►
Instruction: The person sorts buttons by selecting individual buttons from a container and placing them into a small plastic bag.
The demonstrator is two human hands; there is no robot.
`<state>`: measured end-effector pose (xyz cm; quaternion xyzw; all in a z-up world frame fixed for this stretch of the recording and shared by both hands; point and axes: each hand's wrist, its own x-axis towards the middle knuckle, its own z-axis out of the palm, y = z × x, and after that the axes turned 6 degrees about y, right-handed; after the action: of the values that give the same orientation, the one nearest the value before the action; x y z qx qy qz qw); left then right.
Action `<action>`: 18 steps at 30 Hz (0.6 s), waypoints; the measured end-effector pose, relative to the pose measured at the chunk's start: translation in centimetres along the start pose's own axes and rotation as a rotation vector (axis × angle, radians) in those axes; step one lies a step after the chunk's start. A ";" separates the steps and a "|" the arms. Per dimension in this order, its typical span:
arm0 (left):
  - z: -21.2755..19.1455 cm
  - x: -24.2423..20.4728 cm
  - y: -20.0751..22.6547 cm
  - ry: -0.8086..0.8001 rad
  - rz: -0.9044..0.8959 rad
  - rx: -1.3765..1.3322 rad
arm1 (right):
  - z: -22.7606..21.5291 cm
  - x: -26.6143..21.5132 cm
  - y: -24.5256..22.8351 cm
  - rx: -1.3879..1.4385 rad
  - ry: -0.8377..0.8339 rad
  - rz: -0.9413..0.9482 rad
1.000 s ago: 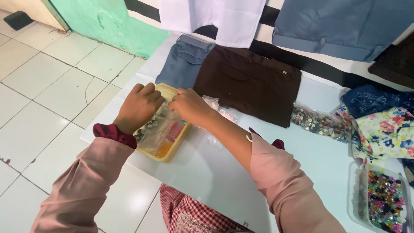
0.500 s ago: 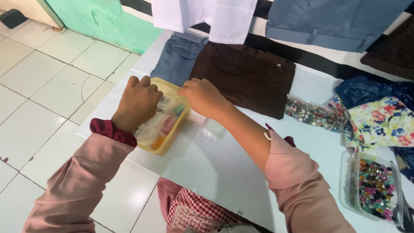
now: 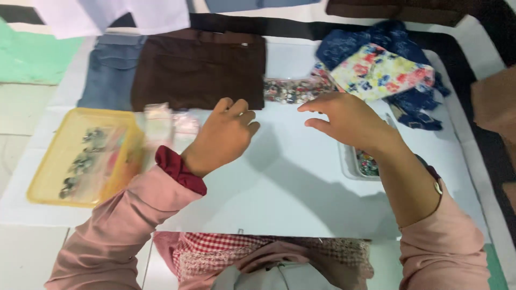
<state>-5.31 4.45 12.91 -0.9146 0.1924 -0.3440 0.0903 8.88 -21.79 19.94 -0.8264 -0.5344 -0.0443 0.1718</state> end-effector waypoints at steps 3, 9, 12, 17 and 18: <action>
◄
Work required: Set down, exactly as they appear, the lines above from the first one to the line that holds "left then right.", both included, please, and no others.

Reply to the exercise:
Instruction: The person sorts buttons by selecting individual buttons from a container and placing them into a small plastic bag.
The demonstrator is two human hands; there is no robot.
`<state>`: measured end-effector pose (xyz cm; quaternion xyzw; all in a z-up world frame fixed for this stretch of the recording and shared by both hands; point and axes: each hand's wrist, its own x-axis towards the middle knuckle, its own z-axis out of the palm, y = z × x, and after that the axes turned 6 degrees about y, right-handed; after the action: of the values that give the same orientation, the one nearest the value before the action; x y z qx qy qz qw); left then right.

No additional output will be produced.